EXERCISE DETAILS — The entries below need to be transcribed exactly, without their images.

Items from a data source —
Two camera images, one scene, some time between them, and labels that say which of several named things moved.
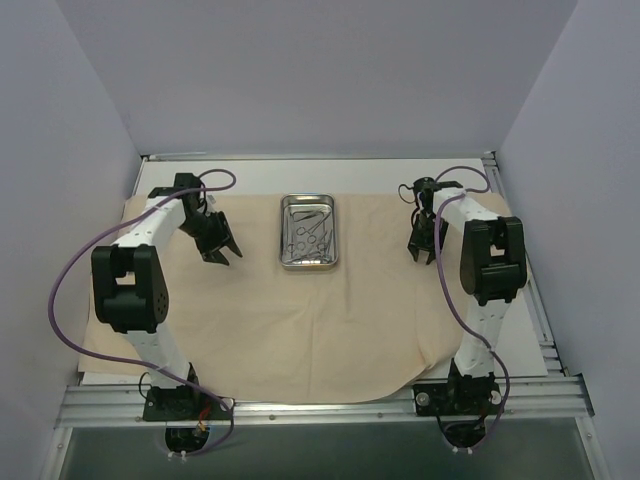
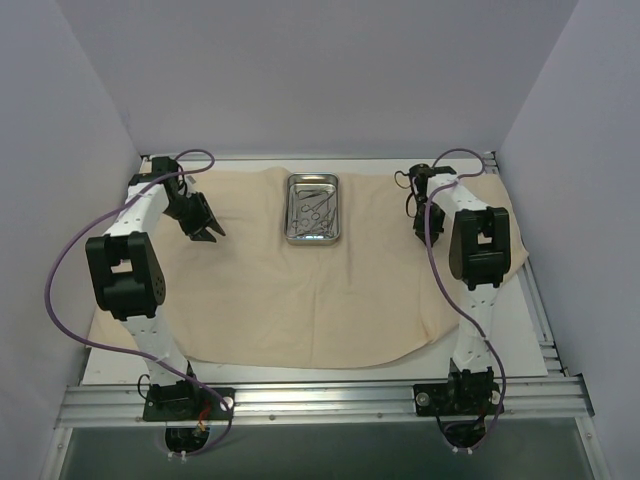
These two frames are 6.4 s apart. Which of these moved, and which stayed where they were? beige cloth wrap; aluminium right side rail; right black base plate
Moved: beige cloth wrap
Stayed: aluminium right side rail; right black base plate
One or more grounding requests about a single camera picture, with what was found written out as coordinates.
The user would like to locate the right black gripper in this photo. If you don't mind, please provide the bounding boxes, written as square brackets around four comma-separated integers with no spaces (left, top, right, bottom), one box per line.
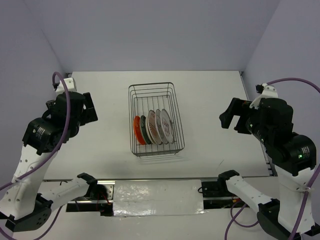
[217,94,270,142]

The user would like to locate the white plate red characters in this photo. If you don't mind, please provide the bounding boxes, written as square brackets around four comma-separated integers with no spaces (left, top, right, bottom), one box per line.
[160,108,174,144]

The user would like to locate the white plate green rim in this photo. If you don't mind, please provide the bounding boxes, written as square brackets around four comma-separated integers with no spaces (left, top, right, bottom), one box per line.
[155,109,169,145]

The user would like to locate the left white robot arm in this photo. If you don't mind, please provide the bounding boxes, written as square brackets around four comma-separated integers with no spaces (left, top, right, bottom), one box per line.
[0,91,112,233]

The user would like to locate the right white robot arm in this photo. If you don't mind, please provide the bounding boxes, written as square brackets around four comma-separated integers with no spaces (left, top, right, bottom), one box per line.
[198,98,320,240]

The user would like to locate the green patterned plate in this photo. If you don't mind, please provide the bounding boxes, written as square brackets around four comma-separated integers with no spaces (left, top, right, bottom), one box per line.
[140,115,152,145]

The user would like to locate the white plate orange sunburst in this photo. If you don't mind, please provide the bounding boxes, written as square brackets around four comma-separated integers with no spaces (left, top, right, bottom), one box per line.
[147,110,162,145]

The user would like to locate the silver foil sheet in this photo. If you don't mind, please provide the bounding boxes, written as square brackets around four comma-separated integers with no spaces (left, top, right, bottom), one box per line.
[112,179,205,217]

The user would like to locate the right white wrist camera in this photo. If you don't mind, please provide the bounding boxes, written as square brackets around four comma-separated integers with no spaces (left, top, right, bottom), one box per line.
[250,83,278,109]

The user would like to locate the wire dish rack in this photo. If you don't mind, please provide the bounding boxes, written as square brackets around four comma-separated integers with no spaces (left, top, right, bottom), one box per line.
[128,82,185,158]

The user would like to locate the black metal base rail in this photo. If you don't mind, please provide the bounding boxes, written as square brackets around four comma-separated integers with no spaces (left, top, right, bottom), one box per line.
[65,180,240,217]

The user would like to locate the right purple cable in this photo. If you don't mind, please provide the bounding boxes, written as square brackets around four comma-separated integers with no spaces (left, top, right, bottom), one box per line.
[223,77,320,240]

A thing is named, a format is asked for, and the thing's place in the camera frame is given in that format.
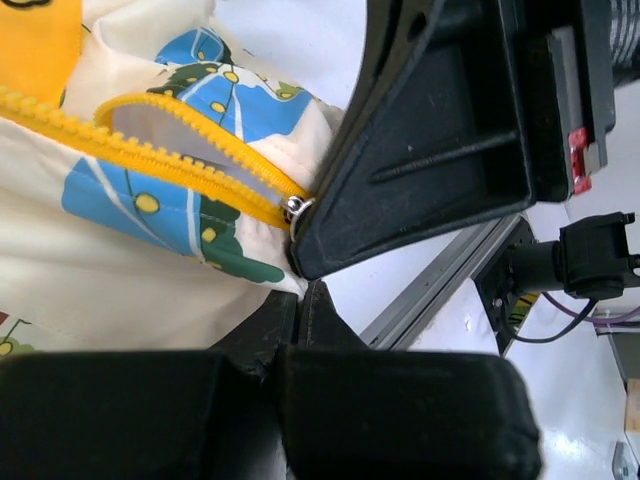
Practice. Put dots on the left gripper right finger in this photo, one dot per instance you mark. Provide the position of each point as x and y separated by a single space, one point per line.
348 411

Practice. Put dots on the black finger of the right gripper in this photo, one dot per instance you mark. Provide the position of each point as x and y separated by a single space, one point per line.
463 112

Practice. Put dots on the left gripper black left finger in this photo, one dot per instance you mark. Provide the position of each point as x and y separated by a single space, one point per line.
194 414

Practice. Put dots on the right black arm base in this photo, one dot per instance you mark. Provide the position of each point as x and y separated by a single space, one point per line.
501 276

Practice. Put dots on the aluminium front rail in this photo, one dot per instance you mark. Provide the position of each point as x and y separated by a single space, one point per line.
408 315

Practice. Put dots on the yellow hooded dinosaur print jacket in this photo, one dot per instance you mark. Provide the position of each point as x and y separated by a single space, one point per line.
151 170

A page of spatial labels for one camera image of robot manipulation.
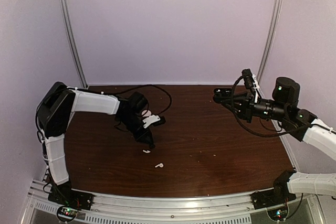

SOLUTION —
Two camera images, one scene, some time between them, and labels that say which of several named things moved.
These two frames are 6.4 s apart. Which of these moved, and which stayed where they were? beige cloth wrap; aluminium right side rail; right black base plate
Moved: beige cloth wrap
Stayed: aluminium right side rail; right black base plate
One or more grounding requests about a single camera picture, with what was found written out as coordinates.
The user would like to locate the right black gripper in this photo. If you don't mind, please provide the bounding boxes, written as square brackets around four comma-separated integers with no spaces (left, top, right, bottom), one box per line.
[217,94,270,142]

The user would like to locate the white plate red characters in this photo. If you don't mind, please provide the bounding boxes, written as square brackets around four comma-separated integers with no spaces (left, top, right, bottom), one box per line.
[160,108,174,144]

The user would like to locate the white plate green rim in this photo. If you don't mind, please provide the bounding boxes, written as square brackets around four comma-separated integers with no spaces (left, top, right, bottom), one box per line.
[155,109,169,145]

The user would like to locate the left white robot arm in this photo. If you don't mind, please provide the bounding boxes, written as square brackets around four comma-separated integers with no spaces (left, top, right, bottom), one box per line.
[0,91,112,233]

The user would like to locate the right white robot arm in this photo. If you don't mind, please provide the bounding boxes, written as square brackets around four comma-separated integers with no spaces (left, top, right, bottom), one box per line.
[198,98,320,240]

The user would like to locate the green patterned plate in this photo. If you don't mind, please provide the bounding boxes, written as square brackets around four comma-separated integers with no spaces (left, top, right, bottom), one box per line.
[140,115,152,145]

The user would like to locate the white plate orange sunburst in this photo. If you don't mind, please provide the bounding boxes, written as square brackets around four comma-separated integers with no spaces (left, top, right, bottom), one box per line.
[147,110,162,145]

The user would like to locate the silver foil sheet in this photo. If you don't mind, please provide the bounding boxes, written as square brackets around four comma-separated integers with no spaces (left, top, right, bottom), one box per line.
[112,179,205,217]

The user would like to locate the right white wrist camera in this photo. If you don't mind, please provide the bounding boxes, written as square brackets around four comma-separated integers with no spaces (left, top, right, bottom), one box per line.
[250,83,278,109]

The user would like to locate the wire dish rack in this photo. If you don't mind, please provide the bounding boxes, written as square brackets around four comma-separated integers with no spaces (left, top, right, bottom), one box per line.
[128,82,185,158]

The user would like to locate the black metal base rail in this photo. If you don't mind, please provide the bounding boxes, written as square brackets around four comma-separated integers with no spaces (left, top, right, bottom), one box per line.
[65,180,240,217]

The user would like to locate the right purple cable in this photo. If you don't mind, please provide the bounding boxes, written as square brackets around four comma-separated integers with no spaces (left, top, right, bottom), one box per line.
[223,77,320,240]

A thing is named, a format is asked for, and the thing's place in the camera frame is given in that format.
Practice. Put dots on the left gripper right finger in this photo, one dot per instance you mark. Provide the position of each point as x and y separated by a single space, one point per line.
348 411

Practice. Put dots on the black finger of the right gripper in this photo, one dot per instance you mark. Provide the position of each point as x and y separated by a single space, one point per line.
463 112

Practice. Put dots on the left gripper black left finger in this photo, one dot per instance you mark. Provide the position of each point as x and y separated by a single space, one point per line.
194 414

Practice. Put dots on the right black arm base in this photo, one dot per instance you mark. Provide the position of each point as x and y separated by a single space, one point per line.
501 276

Practice. Put dots on the aluminium front rail in this photo, one dot per instance you mark. Provide the position of each point as x and y separated by a single space, one point per line.
408 315

Practice. Put dots on the yellow hooded dinosaur print jacket in this photo, one dot per instance you mark. Provide the position of each point as x and y separated by a single space, one point per line.
151 170

A page of spatial labels for one camera image of robot manipulation.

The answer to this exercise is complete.